### Assignment
Return only these lines, exactly: the one containing "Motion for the" and every line after it in the listing.

### Exercise data
= Beginning of Section =

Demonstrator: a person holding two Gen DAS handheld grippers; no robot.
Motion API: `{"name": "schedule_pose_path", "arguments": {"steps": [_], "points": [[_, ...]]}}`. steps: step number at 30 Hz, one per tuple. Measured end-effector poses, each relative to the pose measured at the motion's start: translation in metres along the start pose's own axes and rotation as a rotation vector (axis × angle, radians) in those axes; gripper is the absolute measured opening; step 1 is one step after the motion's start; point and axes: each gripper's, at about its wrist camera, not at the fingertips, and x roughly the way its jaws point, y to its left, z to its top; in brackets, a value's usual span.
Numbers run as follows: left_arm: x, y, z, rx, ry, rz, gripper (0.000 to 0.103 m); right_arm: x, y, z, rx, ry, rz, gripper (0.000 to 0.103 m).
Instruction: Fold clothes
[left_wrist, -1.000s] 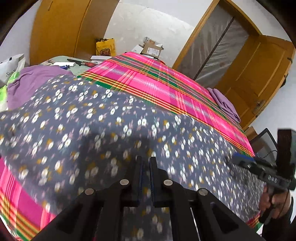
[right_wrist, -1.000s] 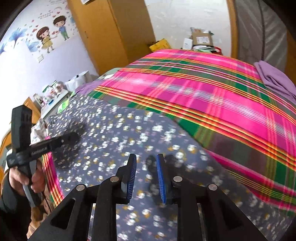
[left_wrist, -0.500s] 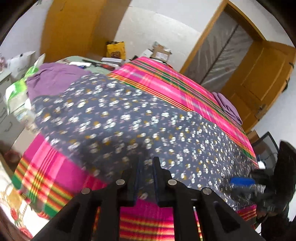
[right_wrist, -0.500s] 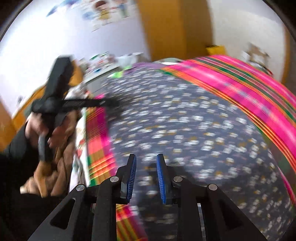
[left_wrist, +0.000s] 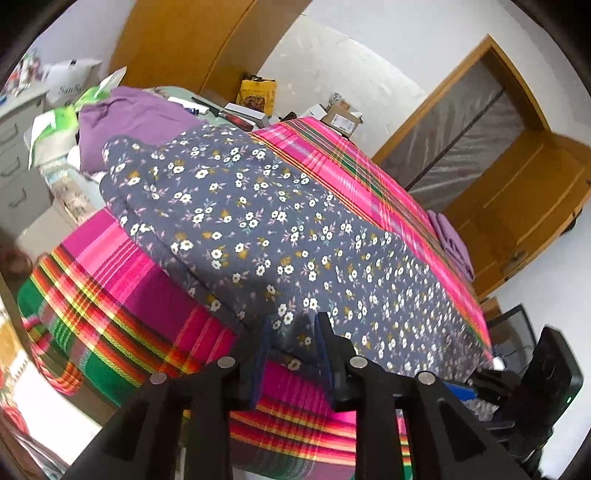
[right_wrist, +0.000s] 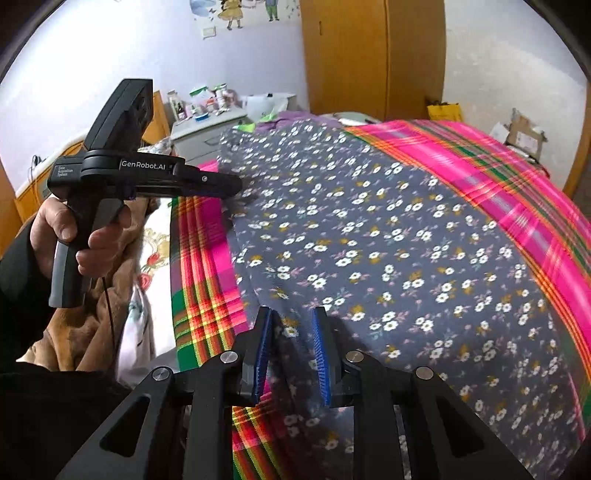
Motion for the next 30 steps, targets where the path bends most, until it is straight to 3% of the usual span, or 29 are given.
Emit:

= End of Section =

### Task response
Motion for the next 30 steps, targets where the path bends most, until it is straight to 3% of the usual span, or 29 are given.
Emit:

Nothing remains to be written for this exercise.